*Problem details*: Your task is to copy each line of the material below that includes "sofa".

======== Material for the task

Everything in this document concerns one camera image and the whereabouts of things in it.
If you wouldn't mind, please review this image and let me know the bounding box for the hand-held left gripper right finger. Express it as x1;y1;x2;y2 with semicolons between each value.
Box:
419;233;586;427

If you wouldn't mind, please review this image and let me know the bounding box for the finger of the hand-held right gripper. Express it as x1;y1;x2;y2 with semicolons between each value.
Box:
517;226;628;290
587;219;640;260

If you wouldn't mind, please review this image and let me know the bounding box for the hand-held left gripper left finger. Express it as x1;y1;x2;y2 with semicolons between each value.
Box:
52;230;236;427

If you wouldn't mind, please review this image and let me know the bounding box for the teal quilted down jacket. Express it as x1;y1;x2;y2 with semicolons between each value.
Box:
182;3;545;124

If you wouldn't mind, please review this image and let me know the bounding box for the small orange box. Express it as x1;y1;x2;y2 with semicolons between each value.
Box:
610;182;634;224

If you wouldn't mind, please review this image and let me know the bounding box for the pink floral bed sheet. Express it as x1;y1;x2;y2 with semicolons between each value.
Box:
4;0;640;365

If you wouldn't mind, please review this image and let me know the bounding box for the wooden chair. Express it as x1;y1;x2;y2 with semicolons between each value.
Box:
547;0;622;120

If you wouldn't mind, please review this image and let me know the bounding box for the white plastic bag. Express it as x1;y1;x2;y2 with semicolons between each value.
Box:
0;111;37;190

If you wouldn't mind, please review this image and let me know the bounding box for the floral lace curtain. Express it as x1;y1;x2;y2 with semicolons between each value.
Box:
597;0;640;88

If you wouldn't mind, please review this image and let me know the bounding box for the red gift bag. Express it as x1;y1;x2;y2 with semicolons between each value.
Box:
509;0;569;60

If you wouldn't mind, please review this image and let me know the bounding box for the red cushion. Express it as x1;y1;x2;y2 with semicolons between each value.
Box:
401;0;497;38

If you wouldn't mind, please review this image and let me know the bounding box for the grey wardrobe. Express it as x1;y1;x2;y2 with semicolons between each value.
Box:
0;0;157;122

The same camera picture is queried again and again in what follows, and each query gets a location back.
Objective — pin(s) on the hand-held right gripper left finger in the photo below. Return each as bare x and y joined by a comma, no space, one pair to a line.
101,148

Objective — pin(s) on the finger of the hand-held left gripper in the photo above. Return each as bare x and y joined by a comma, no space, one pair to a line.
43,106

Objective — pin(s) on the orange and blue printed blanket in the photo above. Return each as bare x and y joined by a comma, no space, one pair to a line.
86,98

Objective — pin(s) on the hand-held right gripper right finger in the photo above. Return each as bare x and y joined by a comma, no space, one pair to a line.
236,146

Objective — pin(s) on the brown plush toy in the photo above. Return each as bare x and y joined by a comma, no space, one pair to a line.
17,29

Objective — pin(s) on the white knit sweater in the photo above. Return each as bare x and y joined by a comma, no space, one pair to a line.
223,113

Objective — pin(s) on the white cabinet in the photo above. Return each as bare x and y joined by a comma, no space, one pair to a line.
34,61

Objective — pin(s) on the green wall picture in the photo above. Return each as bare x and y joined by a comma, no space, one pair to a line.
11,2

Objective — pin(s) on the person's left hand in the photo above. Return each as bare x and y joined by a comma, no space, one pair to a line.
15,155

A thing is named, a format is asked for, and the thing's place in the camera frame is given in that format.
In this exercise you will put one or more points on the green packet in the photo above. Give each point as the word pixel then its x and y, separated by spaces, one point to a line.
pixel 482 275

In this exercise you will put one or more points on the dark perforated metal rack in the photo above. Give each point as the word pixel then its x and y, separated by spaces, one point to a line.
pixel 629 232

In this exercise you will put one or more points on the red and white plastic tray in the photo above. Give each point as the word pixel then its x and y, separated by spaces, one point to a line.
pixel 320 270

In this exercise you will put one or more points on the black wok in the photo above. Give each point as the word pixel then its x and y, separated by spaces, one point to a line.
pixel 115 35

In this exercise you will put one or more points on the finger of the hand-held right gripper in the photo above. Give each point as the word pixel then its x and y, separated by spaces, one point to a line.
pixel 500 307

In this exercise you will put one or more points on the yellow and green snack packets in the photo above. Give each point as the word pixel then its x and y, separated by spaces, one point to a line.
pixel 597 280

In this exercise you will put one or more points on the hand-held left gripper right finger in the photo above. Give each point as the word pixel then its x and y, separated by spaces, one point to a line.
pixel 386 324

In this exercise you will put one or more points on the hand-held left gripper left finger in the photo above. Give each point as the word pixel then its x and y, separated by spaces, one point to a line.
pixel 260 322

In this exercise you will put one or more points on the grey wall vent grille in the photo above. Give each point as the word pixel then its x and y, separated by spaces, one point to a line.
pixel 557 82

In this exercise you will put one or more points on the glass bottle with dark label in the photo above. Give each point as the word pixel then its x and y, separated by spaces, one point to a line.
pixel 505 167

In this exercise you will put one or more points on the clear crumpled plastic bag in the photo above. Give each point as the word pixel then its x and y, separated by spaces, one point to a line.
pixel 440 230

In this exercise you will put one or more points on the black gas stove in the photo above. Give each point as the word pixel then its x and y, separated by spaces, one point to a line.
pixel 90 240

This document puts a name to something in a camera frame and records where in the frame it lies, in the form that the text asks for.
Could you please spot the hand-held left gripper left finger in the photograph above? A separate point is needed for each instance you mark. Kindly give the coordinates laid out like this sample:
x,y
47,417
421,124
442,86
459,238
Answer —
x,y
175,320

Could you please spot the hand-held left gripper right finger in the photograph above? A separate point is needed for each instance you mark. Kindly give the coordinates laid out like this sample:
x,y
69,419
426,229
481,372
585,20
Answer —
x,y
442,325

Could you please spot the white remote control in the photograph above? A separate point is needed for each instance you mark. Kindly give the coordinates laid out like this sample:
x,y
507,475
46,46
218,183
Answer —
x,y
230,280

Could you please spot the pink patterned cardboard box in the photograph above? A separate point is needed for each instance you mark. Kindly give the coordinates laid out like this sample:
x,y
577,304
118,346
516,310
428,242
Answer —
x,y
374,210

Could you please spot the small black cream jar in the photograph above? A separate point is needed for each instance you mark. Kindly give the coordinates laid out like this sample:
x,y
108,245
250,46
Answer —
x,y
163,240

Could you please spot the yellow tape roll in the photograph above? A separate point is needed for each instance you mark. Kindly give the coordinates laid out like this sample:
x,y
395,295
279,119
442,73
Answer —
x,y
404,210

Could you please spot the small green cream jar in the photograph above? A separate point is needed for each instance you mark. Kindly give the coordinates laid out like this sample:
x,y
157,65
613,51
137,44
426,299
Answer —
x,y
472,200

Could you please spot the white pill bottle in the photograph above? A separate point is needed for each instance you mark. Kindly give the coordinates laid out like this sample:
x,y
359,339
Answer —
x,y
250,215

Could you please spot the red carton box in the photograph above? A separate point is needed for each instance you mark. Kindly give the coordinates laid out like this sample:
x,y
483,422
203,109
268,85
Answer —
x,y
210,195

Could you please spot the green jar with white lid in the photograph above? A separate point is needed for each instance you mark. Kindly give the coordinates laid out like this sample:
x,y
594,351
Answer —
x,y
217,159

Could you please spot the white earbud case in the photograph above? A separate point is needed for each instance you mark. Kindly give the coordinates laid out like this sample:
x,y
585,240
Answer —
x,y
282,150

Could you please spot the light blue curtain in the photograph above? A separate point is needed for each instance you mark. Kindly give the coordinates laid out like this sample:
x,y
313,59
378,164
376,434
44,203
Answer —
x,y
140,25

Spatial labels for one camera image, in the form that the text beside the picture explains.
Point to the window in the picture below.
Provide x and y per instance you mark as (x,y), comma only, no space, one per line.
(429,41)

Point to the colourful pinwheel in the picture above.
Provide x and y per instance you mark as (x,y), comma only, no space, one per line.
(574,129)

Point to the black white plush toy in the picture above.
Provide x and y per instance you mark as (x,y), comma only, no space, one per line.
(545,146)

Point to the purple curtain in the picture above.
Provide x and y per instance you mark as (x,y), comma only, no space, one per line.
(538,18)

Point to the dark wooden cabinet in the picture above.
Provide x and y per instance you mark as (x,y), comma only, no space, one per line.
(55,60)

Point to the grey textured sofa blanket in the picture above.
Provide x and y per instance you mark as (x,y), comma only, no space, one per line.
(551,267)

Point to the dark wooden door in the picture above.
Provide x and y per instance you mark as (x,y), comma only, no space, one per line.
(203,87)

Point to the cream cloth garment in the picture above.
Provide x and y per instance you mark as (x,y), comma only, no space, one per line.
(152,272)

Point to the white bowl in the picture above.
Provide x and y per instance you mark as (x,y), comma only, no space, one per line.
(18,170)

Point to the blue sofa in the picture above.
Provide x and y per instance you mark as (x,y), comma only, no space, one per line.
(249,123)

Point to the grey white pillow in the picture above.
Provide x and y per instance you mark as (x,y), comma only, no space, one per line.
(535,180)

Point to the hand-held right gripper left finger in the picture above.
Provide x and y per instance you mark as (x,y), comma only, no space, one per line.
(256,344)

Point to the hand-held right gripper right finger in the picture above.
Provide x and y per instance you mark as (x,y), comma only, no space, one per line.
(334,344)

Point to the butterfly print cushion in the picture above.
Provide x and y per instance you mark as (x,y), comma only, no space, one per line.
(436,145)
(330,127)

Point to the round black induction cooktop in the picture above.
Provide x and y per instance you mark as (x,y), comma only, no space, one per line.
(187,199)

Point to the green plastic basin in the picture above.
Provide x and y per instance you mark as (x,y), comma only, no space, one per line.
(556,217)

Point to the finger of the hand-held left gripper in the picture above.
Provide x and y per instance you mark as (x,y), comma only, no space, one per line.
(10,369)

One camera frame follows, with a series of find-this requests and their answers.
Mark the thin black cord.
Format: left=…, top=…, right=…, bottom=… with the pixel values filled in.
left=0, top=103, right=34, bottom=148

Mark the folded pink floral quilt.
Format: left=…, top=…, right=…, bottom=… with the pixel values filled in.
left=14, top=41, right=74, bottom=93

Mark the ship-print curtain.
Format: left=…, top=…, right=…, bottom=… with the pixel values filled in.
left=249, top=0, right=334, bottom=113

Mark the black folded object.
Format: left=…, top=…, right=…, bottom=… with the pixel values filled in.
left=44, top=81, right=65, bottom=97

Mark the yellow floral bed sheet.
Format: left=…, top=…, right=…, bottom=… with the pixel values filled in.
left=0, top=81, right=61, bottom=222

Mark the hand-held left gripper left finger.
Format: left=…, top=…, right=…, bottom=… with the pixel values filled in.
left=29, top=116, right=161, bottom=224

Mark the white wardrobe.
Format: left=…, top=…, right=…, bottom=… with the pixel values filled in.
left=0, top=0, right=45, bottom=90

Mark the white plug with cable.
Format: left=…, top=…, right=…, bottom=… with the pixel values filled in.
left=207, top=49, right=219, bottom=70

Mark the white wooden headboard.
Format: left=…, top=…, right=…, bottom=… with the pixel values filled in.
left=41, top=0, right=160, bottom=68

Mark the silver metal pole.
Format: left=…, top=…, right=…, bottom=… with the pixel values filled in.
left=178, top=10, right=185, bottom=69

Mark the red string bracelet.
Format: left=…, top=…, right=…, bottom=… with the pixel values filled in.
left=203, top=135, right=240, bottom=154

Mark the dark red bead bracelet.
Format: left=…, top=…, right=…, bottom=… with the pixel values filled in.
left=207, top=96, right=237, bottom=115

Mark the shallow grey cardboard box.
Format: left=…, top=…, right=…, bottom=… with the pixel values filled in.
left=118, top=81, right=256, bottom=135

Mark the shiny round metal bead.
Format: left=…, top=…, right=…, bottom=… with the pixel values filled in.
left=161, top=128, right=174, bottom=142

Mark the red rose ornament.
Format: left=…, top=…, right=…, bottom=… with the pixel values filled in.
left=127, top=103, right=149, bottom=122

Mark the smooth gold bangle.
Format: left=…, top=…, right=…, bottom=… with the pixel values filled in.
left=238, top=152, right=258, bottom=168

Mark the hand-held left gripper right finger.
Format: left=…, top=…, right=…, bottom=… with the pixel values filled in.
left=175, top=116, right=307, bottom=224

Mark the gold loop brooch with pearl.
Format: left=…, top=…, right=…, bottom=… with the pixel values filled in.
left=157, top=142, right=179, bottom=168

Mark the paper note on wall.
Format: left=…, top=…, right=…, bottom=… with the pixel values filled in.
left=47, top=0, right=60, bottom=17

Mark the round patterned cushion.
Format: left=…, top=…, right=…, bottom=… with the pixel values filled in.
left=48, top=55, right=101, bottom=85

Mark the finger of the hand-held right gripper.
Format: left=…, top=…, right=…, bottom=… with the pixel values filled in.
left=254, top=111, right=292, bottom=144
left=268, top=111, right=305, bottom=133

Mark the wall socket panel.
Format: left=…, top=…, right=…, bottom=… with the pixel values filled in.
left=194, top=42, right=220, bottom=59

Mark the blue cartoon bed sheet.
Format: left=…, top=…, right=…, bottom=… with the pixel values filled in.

================

*Expected output*:
Point to the grey textured sofa blanket in the picture above.
Point to the blue sofa in the picture above.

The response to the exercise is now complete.